| Activity |
Would you repeat the whole listing exactly, pictures excluded?

| Raw data |
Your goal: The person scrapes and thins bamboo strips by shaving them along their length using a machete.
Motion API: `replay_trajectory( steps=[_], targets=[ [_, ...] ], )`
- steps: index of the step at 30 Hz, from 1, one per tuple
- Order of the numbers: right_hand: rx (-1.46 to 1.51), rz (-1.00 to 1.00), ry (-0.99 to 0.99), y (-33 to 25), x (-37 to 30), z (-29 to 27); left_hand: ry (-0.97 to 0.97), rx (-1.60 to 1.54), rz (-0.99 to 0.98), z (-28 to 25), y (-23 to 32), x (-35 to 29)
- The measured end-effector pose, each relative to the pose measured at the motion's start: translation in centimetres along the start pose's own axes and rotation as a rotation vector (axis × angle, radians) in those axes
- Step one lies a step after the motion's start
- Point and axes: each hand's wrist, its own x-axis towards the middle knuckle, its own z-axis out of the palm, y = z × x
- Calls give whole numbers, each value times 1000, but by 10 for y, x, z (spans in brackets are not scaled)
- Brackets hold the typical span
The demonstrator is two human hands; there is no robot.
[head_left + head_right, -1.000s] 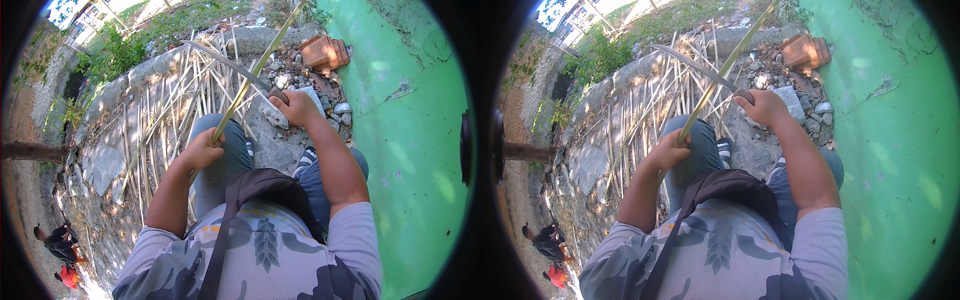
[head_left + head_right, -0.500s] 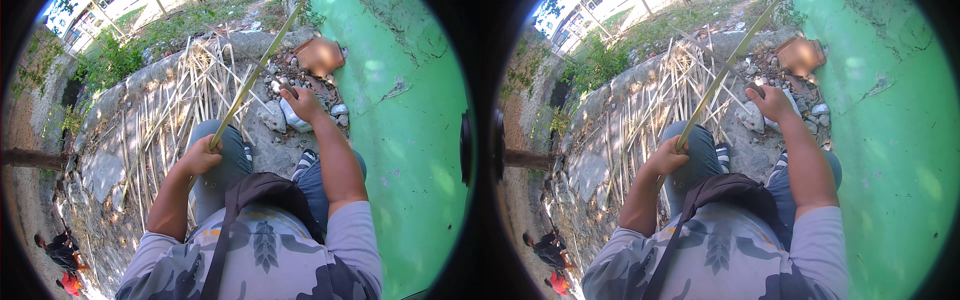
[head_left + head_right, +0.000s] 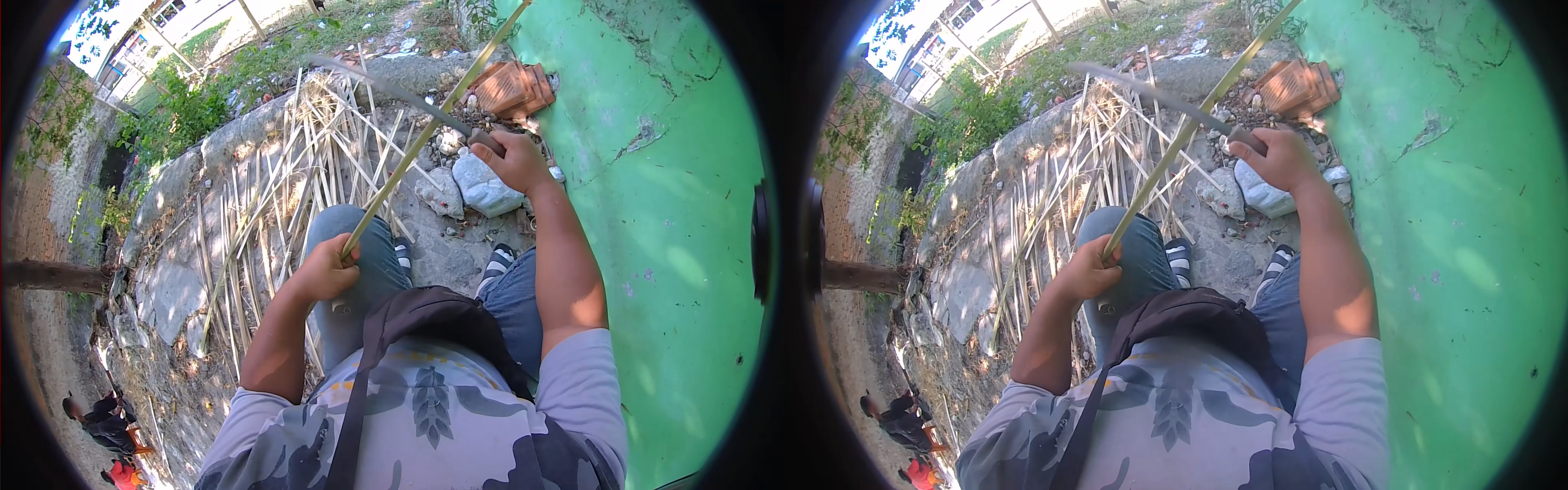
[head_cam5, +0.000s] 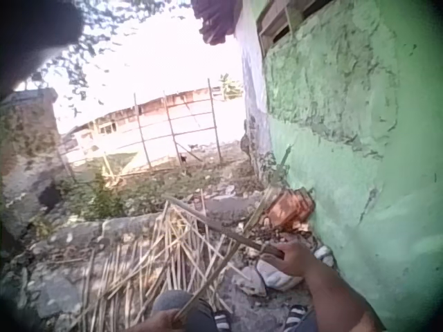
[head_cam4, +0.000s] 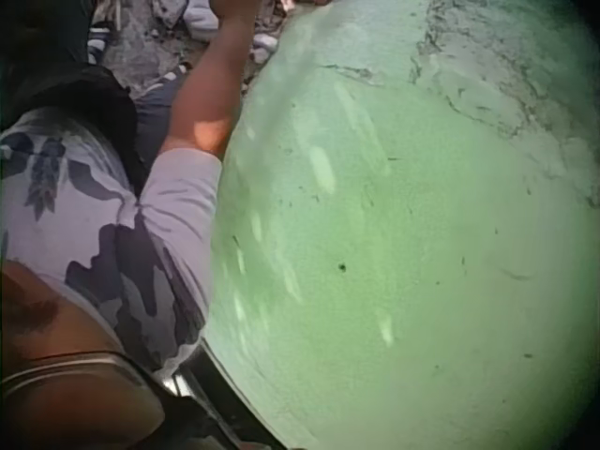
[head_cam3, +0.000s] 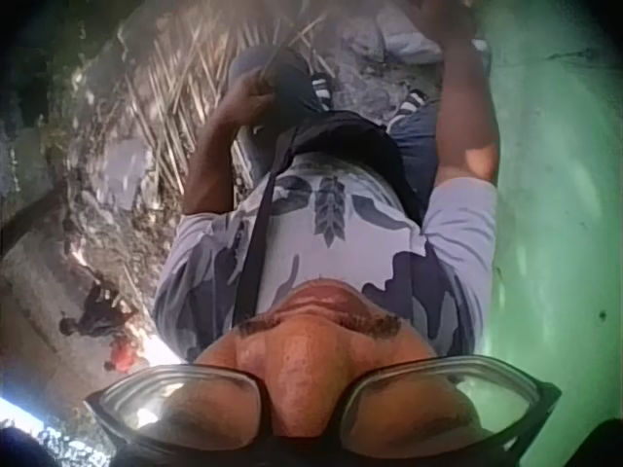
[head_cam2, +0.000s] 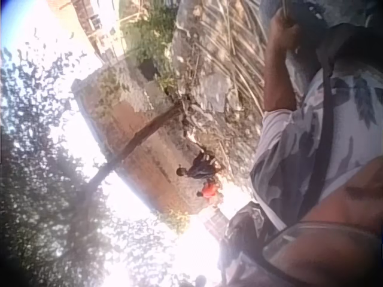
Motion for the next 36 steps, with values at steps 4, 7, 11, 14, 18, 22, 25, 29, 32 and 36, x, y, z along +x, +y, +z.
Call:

| Your solution |
Your goal: The person scrapes and thins bamboo strips by shaving them along their length using a machete.
Motion API: `replay_trajectory( steps=[_], targets=[ [_, ...] ], )`
- steps: index of the step at 30 Hz, from 1, one per tuple
- Order of the numbers: right_hand: rx (-1.46 to 1.51), rz (-1.00 to 1.00), ry (-0.99 to 0.99), y (-33 to 25), x (-37 to 30), z (-29 to 27); left_hand: ry (-0.97 to 0.97), rx (-1.60 to 1.54), rz (-0.99 to 0.98), z (-28 to 25), y (-23 to 32), x (-35 to 29)
- The measured end-effector pose, each relative to the pose measured at the motion's start: translation in centimetres along the start pose's own axes and rotation as a rotation vector (axis × angle, radians) in those axes
- Step one lies a step after the motion's start
- Point and axes: each hand's wrist, its own x-axis towards the middle knuckle, its own z-axis out of the palm, y = z × x
- Calls give whole numbers, each value times 1000, but by 10 for y, x, z (spans in brackets are not scaled)
- Brackets hold the typical span
The demonstrator is two human hands; there is no robot.
[head_left + head_right, -1.000s] 
[head_left + head_right, -0.500s] 
[head_left + head_right, +0.000s] 
[head_cam5, +0.000s] 
[head_cam4, +0.000s] 
[head_cam3, +0.000s] 
[head_cam2, +0.000s] 
Motion for the next 36 steps, with values at steps 4, 7, 11, 14, 18, 22, 25, 29, 32 and 36, x, y, z along +x, +y, +z.
Call:

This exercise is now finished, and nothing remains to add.